One of the greatest American hockey players is hanging up his skates for good.
Mike Modano announced yesterday that he is retiring after 21 seasons in the NHL, a career that includes a Stanley Cup championship along with 561 goals and 1,374 points -- both of which are records for U.S.-born players.
"It's just time," he said in a phone interview from Dallas, taking a break between playing 36 holes of golf. "I didn't get any calls after July 1 and I figured that was it."
Only it wasn't. The 41-year-old Modano said Vancouver assistant general manager Lorne Henning offered him a chance last week to continue his career with the Canucks.

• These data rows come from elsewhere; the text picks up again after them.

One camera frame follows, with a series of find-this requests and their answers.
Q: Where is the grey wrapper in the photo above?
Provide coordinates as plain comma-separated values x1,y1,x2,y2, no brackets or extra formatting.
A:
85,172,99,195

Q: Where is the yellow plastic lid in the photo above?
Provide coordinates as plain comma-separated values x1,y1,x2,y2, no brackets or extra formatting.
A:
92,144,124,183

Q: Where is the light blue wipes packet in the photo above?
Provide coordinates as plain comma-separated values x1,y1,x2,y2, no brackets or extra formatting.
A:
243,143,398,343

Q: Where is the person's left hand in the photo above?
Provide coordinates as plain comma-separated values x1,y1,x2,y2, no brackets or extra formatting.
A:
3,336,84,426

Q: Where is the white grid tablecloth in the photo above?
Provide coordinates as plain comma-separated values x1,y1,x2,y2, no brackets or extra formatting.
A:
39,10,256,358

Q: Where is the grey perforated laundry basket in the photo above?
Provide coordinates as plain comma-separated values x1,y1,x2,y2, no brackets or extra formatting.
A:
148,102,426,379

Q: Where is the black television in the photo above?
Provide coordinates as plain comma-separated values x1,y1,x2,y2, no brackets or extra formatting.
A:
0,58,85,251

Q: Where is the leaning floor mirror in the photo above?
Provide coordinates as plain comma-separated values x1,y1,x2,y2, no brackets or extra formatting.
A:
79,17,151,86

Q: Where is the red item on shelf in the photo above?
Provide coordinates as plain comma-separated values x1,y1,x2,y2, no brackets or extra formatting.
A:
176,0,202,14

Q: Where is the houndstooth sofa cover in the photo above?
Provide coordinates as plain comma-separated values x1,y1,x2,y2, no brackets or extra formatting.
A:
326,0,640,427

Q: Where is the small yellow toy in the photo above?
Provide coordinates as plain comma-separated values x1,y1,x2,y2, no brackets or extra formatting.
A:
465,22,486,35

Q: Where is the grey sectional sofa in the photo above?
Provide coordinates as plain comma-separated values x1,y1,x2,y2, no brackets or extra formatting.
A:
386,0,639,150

"I told him I had to pass because I hadn't touched a weight or unzipped my bag since we lost in San Jose," he said.
Modano ended his career as a banged-up player who had lost a step and some zip off his shot during his one-season stint with his hometown Detroit Red Wings. A skate sliced a tendon in his right wrist and limited him to 40 games and career lows with four goals and 15 points with the Red Wings.

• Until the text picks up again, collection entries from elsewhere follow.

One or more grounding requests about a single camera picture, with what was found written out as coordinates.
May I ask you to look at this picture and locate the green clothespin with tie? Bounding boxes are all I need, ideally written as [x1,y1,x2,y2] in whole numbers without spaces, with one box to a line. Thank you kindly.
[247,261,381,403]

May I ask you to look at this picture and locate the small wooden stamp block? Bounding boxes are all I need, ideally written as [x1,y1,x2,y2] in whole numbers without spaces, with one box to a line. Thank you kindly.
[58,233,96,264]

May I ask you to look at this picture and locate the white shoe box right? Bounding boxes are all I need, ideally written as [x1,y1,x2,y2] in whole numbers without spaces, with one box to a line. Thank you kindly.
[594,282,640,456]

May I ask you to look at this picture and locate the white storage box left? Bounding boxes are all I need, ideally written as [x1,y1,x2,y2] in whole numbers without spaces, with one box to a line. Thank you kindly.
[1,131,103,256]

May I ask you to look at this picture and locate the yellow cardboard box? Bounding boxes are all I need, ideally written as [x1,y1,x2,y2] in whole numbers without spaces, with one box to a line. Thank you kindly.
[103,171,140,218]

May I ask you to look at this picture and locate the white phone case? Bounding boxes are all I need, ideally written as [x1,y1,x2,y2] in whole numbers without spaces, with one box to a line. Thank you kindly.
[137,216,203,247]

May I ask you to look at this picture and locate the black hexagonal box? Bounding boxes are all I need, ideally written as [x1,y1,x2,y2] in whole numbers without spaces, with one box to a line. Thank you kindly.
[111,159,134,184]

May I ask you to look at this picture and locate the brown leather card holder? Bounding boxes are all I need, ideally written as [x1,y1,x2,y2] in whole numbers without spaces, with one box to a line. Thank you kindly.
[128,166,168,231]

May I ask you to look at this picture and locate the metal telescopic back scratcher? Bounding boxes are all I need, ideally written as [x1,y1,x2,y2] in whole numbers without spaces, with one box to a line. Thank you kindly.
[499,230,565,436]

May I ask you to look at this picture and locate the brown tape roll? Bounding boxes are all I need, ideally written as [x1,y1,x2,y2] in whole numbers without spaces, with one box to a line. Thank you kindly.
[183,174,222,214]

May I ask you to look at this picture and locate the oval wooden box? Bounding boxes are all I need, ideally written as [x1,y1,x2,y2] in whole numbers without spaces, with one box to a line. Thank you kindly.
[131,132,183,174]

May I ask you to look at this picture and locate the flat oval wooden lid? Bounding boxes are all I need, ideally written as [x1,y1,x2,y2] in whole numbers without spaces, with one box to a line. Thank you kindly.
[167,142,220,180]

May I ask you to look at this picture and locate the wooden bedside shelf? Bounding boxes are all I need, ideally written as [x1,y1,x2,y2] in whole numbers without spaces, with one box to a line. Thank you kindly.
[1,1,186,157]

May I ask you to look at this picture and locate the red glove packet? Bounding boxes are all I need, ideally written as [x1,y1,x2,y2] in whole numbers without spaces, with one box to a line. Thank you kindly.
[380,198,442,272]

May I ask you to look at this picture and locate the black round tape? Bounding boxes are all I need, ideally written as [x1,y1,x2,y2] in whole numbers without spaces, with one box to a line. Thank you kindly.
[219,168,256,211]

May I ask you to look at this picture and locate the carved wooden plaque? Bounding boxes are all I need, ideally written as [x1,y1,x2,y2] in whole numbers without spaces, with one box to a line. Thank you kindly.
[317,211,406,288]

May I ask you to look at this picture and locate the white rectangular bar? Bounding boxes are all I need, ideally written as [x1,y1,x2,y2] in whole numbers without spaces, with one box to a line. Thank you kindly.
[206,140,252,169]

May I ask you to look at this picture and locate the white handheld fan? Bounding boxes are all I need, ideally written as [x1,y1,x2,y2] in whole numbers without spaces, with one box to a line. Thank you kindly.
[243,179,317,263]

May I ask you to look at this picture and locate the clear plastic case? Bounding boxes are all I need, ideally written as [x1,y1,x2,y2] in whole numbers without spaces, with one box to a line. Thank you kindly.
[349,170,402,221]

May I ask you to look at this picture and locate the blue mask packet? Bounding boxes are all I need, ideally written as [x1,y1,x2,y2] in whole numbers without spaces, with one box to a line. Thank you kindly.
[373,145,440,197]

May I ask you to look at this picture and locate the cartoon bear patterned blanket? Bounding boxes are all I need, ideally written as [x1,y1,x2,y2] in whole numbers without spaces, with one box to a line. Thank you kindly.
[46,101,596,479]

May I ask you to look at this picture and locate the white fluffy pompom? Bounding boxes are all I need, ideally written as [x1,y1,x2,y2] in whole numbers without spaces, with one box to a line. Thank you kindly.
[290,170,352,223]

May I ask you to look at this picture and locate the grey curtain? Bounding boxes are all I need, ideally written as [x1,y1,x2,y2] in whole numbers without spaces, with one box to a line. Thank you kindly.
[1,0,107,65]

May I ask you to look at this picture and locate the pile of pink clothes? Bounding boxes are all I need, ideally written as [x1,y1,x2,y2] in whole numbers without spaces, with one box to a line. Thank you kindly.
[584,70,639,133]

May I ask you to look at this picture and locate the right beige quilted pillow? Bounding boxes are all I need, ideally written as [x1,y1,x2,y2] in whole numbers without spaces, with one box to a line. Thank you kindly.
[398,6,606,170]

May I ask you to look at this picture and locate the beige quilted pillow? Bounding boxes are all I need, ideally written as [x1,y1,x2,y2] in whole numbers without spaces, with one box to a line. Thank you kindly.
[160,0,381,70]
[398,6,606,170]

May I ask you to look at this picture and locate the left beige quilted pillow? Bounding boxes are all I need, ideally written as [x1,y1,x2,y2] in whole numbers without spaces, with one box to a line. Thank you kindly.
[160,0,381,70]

"He was on the verge of really producing for us before he got injured," former Red Wings teammate Chris Osgood said.
In Modano's prime, he was among the best -- shifty, speedy and with a tough-to-stop wrist shot. He also played in three Olympics, helping the Americans win silver in 2002.
"His speed was his strength," said former NHL player Chris Chelios, a teammate in the Olympics. "He had a great shot -- hard and heavy -- and he was tough to stop once he made a turn and generated speed."
The Minnesota North Stars selected the native of Westland, Mich., No. 1 overall in 1988. Following the franchise's move to Dallas, he helped the Stars hoist the Stanley Cup in 1999.
Modano was in his prime when the Stars were among the NHL's elite a decade ago.
"He was invaluable in helping sell the game of hockey in Dallas," Stars general manager Joe Nieuwendyk said. "Mike is the face of our franchise and I think it is safe to say that no one else will wear No. 9 for the Dallas Stars."